社内恋愛狂想曲
三島課長本人は無自覚かも知れないけれど、こんな気を持たせるような甘いことばかり言われたら、ドキドキしすぎて心臓がいくつあってももたないよ!

シャイな人だから、好きな人に言いたい言葉を偽婚約者の私で予行演習してたりして……。

好きな人がいるくせに勘違いさせるようなことを私に言うなんて、本当に罪な人だ。

私ばっかりドキドキさせられてるなんて知られたら恥ずかしいから、次に会っても絶対になに食わぬ顔をしていよう。



翌日のお昼は葉月からランチのお誘いがあり、伊藤くん、瀧内くんも一緒に会社の近くのカフェレストランに行くことになった。

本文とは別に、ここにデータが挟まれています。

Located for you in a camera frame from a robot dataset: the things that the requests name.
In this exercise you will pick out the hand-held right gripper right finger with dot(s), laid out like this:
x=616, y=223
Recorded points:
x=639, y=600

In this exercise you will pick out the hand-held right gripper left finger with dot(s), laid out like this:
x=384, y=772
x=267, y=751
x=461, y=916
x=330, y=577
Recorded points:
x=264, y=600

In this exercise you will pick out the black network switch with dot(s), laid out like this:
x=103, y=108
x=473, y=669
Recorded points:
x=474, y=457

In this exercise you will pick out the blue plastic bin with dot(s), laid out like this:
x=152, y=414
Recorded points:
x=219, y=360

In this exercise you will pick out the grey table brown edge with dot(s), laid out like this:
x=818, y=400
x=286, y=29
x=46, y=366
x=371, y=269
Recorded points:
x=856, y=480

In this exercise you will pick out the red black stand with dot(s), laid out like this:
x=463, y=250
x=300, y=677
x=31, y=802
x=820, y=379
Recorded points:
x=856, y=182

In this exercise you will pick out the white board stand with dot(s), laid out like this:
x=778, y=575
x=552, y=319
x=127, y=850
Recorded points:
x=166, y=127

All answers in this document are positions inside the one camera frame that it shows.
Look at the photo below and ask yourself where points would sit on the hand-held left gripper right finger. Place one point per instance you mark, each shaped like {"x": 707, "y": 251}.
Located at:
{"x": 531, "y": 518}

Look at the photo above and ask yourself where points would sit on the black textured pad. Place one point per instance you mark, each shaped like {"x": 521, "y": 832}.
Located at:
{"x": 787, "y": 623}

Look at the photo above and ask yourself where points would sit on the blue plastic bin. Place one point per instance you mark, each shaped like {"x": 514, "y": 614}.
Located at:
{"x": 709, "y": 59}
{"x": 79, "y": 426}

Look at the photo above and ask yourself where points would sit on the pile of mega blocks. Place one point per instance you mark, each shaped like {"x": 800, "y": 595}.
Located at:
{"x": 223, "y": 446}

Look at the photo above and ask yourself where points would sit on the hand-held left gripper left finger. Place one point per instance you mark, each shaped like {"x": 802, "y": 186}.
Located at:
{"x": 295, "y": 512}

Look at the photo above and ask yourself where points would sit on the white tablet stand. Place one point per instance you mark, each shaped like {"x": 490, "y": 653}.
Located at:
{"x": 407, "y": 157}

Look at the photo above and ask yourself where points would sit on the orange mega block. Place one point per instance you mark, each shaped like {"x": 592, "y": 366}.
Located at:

三島課長は出張から帰ったばかりなので、出張中の報告書の作成や取引先とのやり取りに忙しいらしく、一応誘ってはみたけれど、今日は昼休みもまともに取れなさそうだと言って断られたと瀧内くんが言っていた。

店に入って案内された席に着くと、すぐ後ろの席に座っている男性グループの話し声がやたらと耳についた。

別に盗み聞きをしようと思わなくても、けっこうな声量で話しているので、ざわついた店内でも会話の内容までハッキリと聞き取れる。

この間の合コンはハズレだったとか、うまく女の子を連れ出して一夜を共にしたとか、そんなくだらない話ばかりで、昼時のおしゃれな店で明け透けに話すような内容でないことは明らかだ。